WHAT THIS TASK INVOLVES
I need every line of the material below that includes the string "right".

INPUT DATA
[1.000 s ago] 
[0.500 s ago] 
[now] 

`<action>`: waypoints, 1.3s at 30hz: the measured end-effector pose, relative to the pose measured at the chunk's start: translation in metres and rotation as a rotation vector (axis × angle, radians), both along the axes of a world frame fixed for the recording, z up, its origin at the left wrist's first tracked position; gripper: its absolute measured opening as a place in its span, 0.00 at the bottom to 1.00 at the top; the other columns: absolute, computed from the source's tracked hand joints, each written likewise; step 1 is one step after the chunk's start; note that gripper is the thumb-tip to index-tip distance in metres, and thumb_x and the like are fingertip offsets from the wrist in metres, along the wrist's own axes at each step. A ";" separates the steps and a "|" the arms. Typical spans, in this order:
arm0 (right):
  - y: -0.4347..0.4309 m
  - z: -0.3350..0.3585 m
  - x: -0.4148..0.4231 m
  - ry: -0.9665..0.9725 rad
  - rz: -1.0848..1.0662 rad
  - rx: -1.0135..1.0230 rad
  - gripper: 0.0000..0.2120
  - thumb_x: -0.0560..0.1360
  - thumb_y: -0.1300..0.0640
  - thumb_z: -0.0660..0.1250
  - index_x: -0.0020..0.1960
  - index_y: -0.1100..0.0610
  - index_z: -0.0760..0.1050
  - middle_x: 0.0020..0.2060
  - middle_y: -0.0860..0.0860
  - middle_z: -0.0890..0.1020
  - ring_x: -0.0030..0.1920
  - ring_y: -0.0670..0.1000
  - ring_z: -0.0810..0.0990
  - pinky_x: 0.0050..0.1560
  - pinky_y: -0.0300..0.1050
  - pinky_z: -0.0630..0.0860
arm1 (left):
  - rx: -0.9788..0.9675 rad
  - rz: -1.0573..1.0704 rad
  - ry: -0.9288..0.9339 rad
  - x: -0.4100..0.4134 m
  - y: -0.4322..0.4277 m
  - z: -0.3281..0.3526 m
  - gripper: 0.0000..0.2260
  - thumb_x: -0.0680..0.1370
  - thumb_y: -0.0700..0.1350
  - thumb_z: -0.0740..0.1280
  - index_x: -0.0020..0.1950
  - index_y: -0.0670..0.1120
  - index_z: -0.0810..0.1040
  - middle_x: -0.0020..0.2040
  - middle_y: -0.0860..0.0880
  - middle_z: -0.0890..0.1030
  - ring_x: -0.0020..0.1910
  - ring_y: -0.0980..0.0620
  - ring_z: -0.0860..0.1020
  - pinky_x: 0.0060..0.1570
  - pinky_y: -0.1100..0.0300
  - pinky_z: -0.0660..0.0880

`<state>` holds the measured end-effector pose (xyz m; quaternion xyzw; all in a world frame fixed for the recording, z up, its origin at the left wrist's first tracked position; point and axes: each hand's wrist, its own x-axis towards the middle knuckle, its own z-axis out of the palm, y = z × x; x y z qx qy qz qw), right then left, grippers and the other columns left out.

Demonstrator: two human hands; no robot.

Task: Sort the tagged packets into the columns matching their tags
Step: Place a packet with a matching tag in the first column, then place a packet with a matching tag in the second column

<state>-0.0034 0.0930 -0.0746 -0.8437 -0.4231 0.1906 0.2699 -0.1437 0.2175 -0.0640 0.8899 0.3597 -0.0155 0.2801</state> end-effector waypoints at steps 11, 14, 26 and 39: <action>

SOLVED PROBLEM
arm0 (right):
`<state>` holds the measured end-effector pose (xyz m; quaternion xyzw; all in a world frame fixed for the recording, z up, its origin at the left wrist's first tracked position; point and axes: each hand's wrist, its own x-axis towards the middle knuckle, its own z-axis out of the palm, y = z × x; x y z qx qy qz qw), right then left, grippers and the other columns left out.

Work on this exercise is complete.